(Available data Opens)

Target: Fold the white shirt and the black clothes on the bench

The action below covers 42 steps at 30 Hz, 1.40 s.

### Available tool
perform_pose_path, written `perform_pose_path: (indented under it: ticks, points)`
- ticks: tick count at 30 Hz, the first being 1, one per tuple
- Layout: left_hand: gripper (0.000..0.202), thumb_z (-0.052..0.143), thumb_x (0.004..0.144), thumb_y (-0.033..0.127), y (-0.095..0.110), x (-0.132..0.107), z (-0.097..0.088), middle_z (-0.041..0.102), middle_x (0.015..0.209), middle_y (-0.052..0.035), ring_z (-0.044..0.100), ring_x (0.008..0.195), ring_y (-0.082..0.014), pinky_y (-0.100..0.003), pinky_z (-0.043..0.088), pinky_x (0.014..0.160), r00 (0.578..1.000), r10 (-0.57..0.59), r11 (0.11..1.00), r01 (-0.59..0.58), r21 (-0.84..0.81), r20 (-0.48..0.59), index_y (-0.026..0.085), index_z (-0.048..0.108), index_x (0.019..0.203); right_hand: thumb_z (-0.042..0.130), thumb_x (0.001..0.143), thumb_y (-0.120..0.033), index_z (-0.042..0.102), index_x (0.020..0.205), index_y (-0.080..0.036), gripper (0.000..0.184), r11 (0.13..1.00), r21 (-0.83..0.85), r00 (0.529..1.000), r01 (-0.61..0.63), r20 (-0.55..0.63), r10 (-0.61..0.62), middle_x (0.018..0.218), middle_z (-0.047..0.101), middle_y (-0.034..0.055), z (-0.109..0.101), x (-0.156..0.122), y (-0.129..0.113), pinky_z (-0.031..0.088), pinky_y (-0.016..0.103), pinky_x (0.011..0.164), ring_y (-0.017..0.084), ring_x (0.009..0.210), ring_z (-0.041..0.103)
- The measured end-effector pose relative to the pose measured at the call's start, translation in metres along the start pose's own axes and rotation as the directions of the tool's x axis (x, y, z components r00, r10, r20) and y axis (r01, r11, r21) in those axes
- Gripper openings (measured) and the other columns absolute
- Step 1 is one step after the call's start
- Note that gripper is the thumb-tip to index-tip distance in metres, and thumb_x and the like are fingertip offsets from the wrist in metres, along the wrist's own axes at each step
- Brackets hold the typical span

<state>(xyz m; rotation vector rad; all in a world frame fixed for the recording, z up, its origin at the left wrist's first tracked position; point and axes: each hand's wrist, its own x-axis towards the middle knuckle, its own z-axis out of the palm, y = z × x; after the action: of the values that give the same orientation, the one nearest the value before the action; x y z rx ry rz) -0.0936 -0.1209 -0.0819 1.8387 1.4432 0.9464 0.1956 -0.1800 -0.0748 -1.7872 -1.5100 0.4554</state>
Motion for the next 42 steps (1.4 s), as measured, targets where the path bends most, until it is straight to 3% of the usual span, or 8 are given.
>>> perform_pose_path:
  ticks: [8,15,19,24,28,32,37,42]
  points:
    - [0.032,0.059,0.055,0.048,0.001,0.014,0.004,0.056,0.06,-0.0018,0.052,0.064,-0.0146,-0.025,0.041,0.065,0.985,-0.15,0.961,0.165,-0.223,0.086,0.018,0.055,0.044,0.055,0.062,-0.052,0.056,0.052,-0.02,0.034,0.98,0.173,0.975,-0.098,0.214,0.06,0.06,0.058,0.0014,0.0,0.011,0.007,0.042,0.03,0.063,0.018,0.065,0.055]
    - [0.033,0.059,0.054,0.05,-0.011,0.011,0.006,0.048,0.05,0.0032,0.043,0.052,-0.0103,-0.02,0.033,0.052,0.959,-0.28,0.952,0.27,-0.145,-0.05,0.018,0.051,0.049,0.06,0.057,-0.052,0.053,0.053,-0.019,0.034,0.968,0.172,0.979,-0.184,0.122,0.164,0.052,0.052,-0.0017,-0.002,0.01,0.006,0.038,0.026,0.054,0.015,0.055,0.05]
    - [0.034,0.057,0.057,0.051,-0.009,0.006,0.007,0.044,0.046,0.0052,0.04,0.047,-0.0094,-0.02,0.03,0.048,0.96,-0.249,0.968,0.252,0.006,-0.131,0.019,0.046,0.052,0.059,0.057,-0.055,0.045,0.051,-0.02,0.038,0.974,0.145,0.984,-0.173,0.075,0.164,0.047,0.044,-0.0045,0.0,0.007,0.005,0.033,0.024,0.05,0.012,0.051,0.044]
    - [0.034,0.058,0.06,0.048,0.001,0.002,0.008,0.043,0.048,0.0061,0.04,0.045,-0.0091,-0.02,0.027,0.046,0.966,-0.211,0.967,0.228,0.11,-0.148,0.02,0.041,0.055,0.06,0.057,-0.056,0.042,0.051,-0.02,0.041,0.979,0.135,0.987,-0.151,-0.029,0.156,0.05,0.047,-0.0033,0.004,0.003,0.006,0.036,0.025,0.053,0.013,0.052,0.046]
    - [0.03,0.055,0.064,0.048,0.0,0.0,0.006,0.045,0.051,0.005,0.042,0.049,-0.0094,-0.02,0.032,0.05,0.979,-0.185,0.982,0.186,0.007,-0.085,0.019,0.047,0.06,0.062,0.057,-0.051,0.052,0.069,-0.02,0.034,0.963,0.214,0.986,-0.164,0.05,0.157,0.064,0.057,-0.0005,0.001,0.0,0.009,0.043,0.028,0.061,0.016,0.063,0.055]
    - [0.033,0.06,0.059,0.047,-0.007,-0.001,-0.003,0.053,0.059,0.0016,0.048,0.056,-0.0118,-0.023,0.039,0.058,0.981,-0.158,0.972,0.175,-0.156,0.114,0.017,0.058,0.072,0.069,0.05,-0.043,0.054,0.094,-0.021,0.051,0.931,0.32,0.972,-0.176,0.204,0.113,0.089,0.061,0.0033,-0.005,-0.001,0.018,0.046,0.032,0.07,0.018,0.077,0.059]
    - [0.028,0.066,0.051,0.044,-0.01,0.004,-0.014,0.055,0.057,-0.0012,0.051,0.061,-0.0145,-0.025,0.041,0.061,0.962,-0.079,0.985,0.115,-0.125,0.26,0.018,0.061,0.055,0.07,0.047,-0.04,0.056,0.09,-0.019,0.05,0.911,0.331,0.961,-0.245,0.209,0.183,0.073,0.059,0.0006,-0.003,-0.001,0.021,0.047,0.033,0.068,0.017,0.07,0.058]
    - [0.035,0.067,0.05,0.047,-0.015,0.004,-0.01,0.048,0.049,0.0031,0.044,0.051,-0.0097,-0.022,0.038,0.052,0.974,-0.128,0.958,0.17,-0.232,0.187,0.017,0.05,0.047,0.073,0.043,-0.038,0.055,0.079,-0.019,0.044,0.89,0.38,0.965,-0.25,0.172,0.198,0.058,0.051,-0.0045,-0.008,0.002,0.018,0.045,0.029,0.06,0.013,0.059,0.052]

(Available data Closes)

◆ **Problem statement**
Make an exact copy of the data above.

◆ **Answer space**
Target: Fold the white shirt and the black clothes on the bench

The action below covers 42 steps at 30 Hz, 1.40 s.

### Available tool
perform_pose_path, written `perform_pose_path: (indented under it: ticks, points)`
- ticks: tick count at 30 Hz, the first being 1, one per tuple
- Layout: left_hand: gripper (0.000..0.202), thumb_z (-0.052..0.143), thumb_x (0.004..0.144), thumb_y (-0.033..0.127), y (-0.095..0.110), x (-0.132..0.107), z (-0.097..0.088), middle_z (-0.041..0.102), middle_x (0.015..0.209), middle_y (-0.052..0.035), ring_z (-0.044..0.100), ring_x (0.008..0.195), ring_y (-0.082..0.014), pinky_y (-0.100..0.003), pinky_z (-0.043..0.088), pinky_x (0.014..0.160), r00 (0.578..1.000), r10 (-0.57..0.59), r11 (0.11..1.00), r01 (-0.59..0.58), r21 (-0.84..0.81), r20 (-0.48..0.59), index_y (-0.026..0.085), index_z (-0.048..0.108), index_x (0.019..0.203); right_hand: thumb_z (-0.042..0.130), thumb_x (0.001..0.143), thumb_y (-0.120..0.033), index_z (-0.042..0.102), index_x (0.020..0.205), index_y (-0.080..0.036), gripper (0.000..0.184), r11 (0.13..1.00), r21 (-0.83..0.85), r00 (0.529..1.000), r01 (-0.61..0.63), r20 (-0.55..0.63), r10 (-0.61..0.62), middle_x (0.018..0.218), middle_z (-0.047..0.101), middle_y (-0.034..0.055), z (-0.109..0.101), x (-0.156..0.122), y (-0.129..0.113), pinky_z (-0.031..0.088), pinky_y (-0.016..0.103), pinky_x (0.011..0.164), ring_y (-0.017..0.084), ring_x (0.009..0.210), ring_z (-0.041..0.103)
- The measured end-effector pose relative to the pose measured at the call's start, translation in metres along the start pose's own axes and rotation as the directions of the tool's x axis (x, y, z components r00, r10, r20) and y axis (r01, r11, r21) in those axes
- Gripper openings (measured) and the other columns absolute
- Step 1 is one step after the call's start
- Note that gripper is the thumb-tip to index-tip distance in metres, and thumb_x and the like are fingertip offsets from the wrist in metres, along the wrist's own axes at each step
- Brackets hold the typical span

<state>(xyz m; rotation vector rad; all in a world frame fixed for the recording, z up, its origin at the left wrist's first tracked position; point and axes: each hand's wrist, its own x-axis towards the middle knuckle, its own z-axis out of the palm, y = z × x; after the action: of the values that give the same orientation, the one nearest the value before the action; x y z rx ry rz) -0.0936 -0.1209 -0.0819 1.8387 1.4432 0.9464 0.1956 -0.1800 -0.0748 -1.7872 -1.5100 0.4554</state>
Motion for the next 42 steps (1.4 s), as measured, targets where the path bends most, until it is straight to 3% of the usual span, or 8 are given.
>>> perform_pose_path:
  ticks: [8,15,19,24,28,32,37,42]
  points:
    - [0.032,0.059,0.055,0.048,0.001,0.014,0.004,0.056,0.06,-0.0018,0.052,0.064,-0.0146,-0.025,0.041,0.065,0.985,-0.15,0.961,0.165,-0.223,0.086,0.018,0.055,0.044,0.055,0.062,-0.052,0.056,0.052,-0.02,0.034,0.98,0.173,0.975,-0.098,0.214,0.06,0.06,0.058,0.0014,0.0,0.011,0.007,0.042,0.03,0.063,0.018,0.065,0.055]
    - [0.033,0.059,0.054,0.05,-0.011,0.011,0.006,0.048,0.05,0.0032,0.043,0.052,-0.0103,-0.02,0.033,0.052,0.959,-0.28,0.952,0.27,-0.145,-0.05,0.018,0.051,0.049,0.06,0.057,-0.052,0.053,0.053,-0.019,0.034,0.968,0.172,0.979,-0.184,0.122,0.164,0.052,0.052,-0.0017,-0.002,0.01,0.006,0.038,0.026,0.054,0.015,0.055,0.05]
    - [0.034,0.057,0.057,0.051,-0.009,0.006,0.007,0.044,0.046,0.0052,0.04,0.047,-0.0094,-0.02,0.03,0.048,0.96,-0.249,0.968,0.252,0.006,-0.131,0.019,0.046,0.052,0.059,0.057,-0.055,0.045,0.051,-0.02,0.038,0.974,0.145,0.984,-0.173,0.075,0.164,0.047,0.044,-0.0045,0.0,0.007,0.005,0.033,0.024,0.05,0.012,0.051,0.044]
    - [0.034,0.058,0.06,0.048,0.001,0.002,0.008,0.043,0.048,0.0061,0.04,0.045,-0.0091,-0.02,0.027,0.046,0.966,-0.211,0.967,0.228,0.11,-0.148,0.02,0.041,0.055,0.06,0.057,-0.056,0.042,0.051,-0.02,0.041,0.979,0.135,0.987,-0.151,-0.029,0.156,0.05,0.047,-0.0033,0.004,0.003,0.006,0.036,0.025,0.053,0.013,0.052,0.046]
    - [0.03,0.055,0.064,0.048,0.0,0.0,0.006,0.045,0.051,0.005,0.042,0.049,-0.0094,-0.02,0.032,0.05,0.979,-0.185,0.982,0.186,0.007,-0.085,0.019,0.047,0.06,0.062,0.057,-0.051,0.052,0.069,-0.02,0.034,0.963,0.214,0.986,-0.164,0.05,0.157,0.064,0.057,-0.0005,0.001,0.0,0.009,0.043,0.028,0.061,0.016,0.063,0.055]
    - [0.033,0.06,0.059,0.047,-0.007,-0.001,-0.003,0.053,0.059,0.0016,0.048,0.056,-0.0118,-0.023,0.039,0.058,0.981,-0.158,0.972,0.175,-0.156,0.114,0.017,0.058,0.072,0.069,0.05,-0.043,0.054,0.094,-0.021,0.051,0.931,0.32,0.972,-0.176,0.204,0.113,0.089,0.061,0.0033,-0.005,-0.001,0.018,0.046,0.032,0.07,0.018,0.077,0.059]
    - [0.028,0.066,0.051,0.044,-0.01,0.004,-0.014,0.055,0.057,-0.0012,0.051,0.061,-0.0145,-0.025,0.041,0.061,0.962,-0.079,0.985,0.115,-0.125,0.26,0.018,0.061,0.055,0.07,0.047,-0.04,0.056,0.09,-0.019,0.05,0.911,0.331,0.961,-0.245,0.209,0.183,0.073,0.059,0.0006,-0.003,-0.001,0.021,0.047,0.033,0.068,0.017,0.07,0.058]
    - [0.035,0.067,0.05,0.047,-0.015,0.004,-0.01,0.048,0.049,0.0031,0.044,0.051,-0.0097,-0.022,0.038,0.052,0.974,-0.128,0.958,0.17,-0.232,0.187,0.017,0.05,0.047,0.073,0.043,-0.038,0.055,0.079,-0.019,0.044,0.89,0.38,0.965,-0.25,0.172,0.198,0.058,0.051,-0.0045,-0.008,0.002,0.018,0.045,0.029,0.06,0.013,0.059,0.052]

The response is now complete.